Given information section start
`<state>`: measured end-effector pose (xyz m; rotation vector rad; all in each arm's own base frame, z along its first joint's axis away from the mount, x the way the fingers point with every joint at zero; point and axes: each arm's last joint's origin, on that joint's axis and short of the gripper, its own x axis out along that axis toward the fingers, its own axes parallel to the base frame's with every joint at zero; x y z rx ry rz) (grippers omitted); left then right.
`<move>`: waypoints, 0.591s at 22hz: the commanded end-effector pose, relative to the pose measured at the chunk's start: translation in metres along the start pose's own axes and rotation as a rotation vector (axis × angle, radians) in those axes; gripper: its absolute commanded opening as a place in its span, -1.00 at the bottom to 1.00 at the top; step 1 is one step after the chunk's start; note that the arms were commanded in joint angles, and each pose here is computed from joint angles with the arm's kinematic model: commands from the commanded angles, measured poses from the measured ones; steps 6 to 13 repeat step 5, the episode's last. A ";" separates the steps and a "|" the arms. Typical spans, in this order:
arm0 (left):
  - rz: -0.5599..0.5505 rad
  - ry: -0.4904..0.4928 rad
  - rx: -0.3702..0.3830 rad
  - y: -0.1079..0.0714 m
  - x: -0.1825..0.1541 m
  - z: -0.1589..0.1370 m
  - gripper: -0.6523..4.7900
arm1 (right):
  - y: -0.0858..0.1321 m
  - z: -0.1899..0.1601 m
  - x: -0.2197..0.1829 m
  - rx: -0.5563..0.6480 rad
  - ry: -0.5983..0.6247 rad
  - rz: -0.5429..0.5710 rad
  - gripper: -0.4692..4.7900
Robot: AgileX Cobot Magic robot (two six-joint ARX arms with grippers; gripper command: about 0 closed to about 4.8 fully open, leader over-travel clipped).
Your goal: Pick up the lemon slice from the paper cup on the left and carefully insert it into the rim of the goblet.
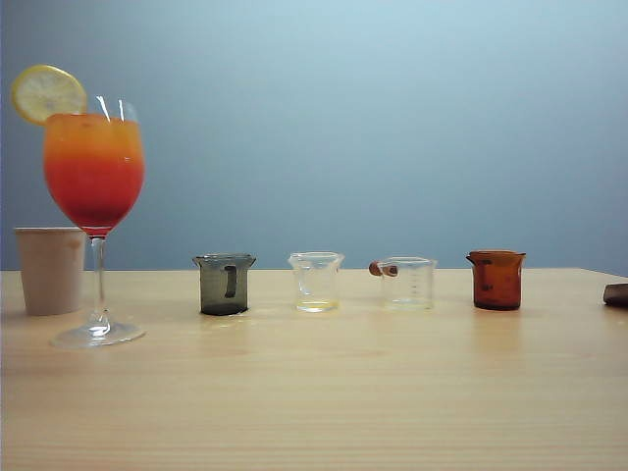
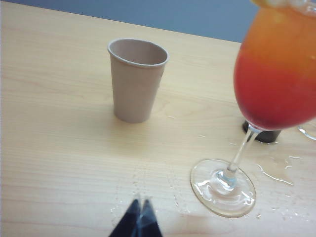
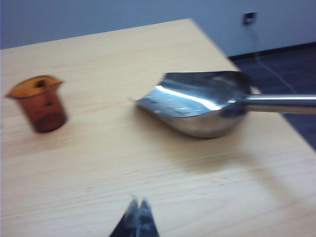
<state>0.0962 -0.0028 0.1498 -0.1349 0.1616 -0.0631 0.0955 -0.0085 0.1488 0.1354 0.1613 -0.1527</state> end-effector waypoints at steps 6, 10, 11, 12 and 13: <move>0.001 0.001 0.000 0.000 0.000 0.000 -0.78 | 0.001 -0.002 0.001 -0.001 0.006 0.011 -0.82; 0.001 0.001 0.000 0.000 0.000 0.000 -0.78 | 0.001 -0.002 0.001 -0.001 0.006 0.011 -0.82; 0.001 0.001 0.000 0.000 0.000 0.000 -0.78 | 0.001 -0.002 0.001 -0.001 0.006 0.011 -0.82; 0.001 0.001 0.000 0.000 0.000 0.000 -0.78 | 0.001 -0.002 0.001 -0.001 0.006 0.011 -0.82; 0.001 0.001 0.000 0.000 0.000 0.000 -0.78 | 0.001 -0.002 0.001 -0.001 0.006 0.011 -0.82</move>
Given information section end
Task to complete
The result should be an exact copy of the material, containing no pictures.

Finished task
`<state>`: measured end-effector pose (xyz m; rotation vector rad; all in each arm's own base frame, z along its first joint's axis away from the mount, x the way the fingers point with every joint at zero; point and axes: each arm's last joint's origin, on that joint's axis and short of the gripper, its own x axis out along that axis toward the fingers, its own axes parallel to the base frame's with every joint at zero; x y z rx ry rz) (grippers omitted); left then right.
`<move>`: waypoints, 0.591s at 22hz: the commanded end-effector pose, relative to the pose measured at the chunk's start: translation in metres along the start pose's own axes and rotation as a rotation vector (axis × angle, radians) in those axes; gripper: its absolute commanded opening as a place in its span, -1.00 at the bottom to 1.00 at the top; step 1 is one step after the chunk's start; note that the arms were commanded in joint angles, and each pose here is computed from joint angles with the arm's kinematic model: commands from the commanded angles, measured poses from the measured ones; steps 6 to 13 repeat step 5, the episode's last. A ";" separates the steps and a "|" the arms. Typical spans, in this order:
arm0 (left):
  - rz: -0.5599..0.5505 rad
  - ry: -0.4904..0.4928 rad
  - rx: -0.3702..0.3830 rad
  - y: -0.1079..0.0714 m
  - x: -0.1825..0.1541 m
  - z: -0.1589..0.1370 m
  - gripper: -0.6523..4.7900
arm1 (right):
  - y: -0.0858..0.1321 m
  - z: -0.1899..0.1601 m
  - x: -0.2197..0.1829 m
  - rx: -0.5563..0.6480 rad
  - ry: -0.5983..0.6247 rad
  - rz: -0.5429..0.5710 rad
  - gripper: -0.4692..4.7900
Robot: AgileX Cobot Magic robot (two six-joint ARX arms with grippers; gripper command: about 0 closed to about 4.8 fully open, leader over-travel clipped).
Your goal: Pick up the lemon slice from the paper cup on the left and carefully insert it into the rim of the goblet.
<state>0.0962 -0.0028 0.1498 -0.1349 0.1616 -0.0631 0.0955 -0.0085 0.1488 0.1354 0.1613 -0.1527</state> end-effector waypoints at steps 6, 10, 11, 12 and 13: <move>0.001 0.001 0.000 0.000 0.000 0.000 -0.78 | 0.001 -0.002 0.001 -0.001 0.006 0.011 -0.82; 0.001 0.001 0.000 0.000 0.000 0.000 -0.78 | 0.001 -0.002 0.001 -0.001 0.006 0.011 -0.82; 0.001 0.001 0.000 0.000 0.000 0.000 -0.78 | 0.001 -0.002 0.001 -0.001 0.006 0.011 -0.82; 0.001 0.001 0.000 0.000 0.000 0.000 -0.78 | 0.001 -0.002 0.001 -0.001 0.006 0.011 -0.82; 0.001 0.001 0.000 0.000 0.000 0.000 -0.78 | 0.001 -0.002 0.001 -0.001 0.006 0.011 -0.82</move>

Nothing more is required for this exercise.